The "biometric authentication" system I mentioned before actually operates on big segments of the stream. Since the automatic conversion to "universal brain language" reduces (not removes!) the variance between user brains, trying to identify a user by these differences alone is impossible (not to mention that the, although small but random, noise the line may have, such a level of detail would be impossible). This is why the user authentication software operates on a larger set of thoughts: it detects the approximate state of mind of the user (excited, angry, relaxed, etc) and "mannerisms" they may have. This is more or less the equivalent of the accent a person may have or stylometric analysis of their texts: it identifies them with a high degree of precision, but it's not infallible. Hackers may again try to disguise themselves as the system operator of a device by using meditation techniques to appear as if they were thinking like the legitimate user of said computer.
This "universal brain language" I talk about would be more or less like any human language (such as English). It encodes information so everyone can understand it, but it's not digital because the way you speak it may say something more about your message than what the language can express. That means, in the conversation example, the user may be thinking of deleting as symbol A with modifying factor B, while the software translates it to symbol X with modifying factor Y (which may be equal to B, although I haven't thought of that yet. I don't think it actually matters). The modifying factor is what tells the computer that you didn't just think of deleting, but that it also seems to sound as if the user was somewhat distressed or angry: it is analog metadata that would be difficult to translate to digital without butchering its meaning.
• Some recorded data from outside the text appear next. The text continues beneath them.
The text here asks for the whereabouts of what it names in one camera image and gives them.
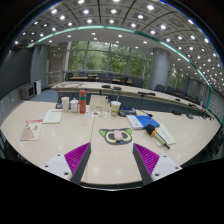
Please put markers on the white lined notepad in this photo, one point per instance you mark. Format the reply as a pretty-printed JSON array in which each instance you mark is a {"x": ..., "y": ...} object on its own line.
[{"x": 167, "y": 135}]

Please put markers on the colourful printed flyer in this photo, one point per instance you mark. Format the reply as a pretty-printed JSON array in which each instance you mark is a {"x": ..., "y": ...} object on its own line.
[{"x": 96, "y": 114}]

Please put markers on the white cardboard box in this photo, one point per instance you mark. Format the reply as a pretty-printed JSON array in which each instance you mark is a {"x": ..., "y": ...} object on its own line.
[{"x": 99, "y": 104}]

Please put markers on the black desk microphone unit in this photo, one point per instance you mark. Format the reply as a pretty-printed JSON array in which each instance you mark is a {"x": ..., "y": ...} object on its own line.
[
  {"x": 126, "y": 111},
  {"x": 59, "y": 106}
]

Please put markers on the red and white leaflet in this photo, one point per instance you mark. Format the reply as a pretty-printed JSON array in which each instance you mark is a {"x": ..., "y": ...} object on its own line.
[{"x": 31, "y": 130}]

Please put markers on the white lidded mug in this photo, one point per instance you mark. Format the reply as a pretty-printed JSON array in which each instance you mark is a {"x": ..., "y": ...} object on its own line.
[{"x": 74, "y": 106}]

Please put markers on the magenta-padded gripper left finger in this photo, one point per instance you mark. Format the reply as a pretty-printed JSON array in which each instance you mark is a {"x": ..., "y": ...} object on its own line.
[{"x": 76, "y": 159}]

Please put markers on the group of ceiling lights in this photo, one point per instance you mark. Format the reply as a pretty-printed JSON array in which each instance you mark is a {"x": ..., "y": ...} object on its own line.
[{"x": 114, "y": 11}]

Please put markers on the printed paper cup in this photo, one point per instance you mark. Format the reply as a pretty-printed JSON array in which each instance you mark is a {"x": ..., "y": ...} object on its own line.
[{"x": 115, "y": 109}]

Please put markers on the blue and white book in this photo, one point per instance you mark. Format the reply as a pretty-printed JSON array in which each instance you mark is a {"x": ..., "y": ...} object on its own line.
[{"x": 145, "y": 120}]

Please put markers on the group of office chairs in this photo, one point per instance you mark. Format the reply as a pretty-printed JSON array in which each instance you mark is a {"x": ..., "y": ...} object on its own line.
[{"x": 160, "y": 88}]

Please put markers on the pale green booklet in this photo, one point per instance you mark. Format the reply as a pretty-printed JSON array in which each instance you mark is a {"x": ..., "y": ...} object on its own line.
[{"x": 52, "y": 116}]

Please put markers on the black handheld microphone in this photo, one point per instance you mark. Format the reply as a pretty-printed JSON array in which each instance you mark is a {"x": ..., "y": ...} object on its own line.
[{"x": 150, "y": 129}]

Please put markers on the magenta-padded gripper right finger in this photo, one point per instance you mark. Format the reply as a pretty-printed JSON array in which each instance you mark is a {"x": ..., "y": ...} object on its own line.
[{"x": 148, "y": 160}]

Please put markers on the cat-shaped grey green mouse pad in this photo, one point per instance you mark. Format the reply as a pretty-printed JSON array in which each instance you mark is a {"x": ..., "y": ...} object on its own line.
[{"x": 106, "y": 136}]

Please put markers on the red drink bottle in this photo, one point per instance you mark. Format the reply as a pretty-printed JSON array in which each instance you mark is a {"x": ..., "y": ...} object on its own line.
[{"x": 82, "y": 103}]

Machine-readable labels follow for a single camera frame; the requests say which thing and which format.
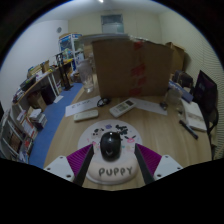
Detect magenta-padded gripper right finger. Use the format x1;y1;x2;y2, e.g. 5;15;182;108
133;143;184;186

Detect handwritten white paper sheet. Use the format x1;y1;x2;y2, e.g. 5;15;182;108
64;95;103;118

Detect cluttered shelf unit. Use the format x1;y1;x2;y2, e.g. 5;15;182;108
0;103;48;164

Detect clear plastic container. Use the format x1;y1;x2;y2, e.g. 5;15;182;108
164;88;183;108

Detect large brown cardboard box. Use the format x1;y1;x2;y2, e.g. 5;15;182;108
81;33;175;99

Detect wall air vent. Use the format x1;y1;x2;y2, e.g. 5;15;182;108
100;13;125;34

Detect white remote with buttons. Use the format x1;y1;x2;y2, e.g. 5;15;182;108
109;98;137;118

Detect black eyeglasses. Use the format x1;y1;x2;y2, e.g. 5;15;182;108
96;97;112;108

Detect white open book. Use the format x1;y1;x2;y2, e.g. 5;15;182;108
181;99;208;133

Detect beige printed mouse pad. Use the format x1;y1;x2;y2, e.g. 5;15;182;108
77;119;144;186

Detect glass door display fridge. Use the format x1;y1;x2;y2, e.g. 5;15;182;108
58;32;84;68

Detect black marker pen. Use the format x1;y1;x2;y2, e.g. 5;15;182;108
178;119;200;140

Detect blue book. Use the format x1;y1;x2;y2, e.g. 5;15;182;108
168;80;194;104

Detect wooden side desk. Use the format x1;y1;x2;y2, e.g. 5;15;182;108
12;59;75;113

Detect black office chair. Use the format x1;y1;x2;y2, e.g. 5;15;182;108
193;69;220;161

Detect clear glass jar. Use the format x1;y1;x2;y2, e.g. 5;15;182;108
77;59;96;94

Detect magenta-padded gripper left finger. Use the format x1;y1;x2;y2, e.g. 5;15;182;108
43;143;96;188

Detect black computer mouse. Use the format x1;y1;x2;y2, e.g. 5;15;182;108
99;131;122;162

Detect plain white remote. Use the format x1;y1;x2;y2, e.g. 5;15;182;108
73;109;100;123

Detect dark storage box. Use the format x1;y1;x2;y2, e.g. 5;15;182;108
173;69;194;89

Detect black floor stand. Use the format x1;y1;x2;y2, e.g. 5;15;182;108
54;51;74;92
Here is where the CPU's neuronal networks try to take a guess about what does this metadata mean, much in the same way a human would try to guess what does that tone of voice mean; it may be easier to guess when the modifying factor is stronger.
What I originally meant with this question is: how could the CPU process this brainwave? Could some technology directly operate on this wave through the use of analog operation programs or would convert to digital be required for all cases? Mind you that the CPU has a digital coprocessor that can process those problems where the analog computer can't process that well, although communication between these two may be slightly slower in the same fashion memory to on-die cache transfers are slow. Could the analog CPU be a universal Turing machine, independently of how practical that could be? Alternatively, if this isn't the case, would analog emulation on a digital CPU (emulated neuronal network simulations, like a partial brain simulation) be the only way to tackle this problem? In addition, could information about a wave be persistently stored somewhere? Could said stored wave be actually stored as a wave and not as a "parametrization" of a wave?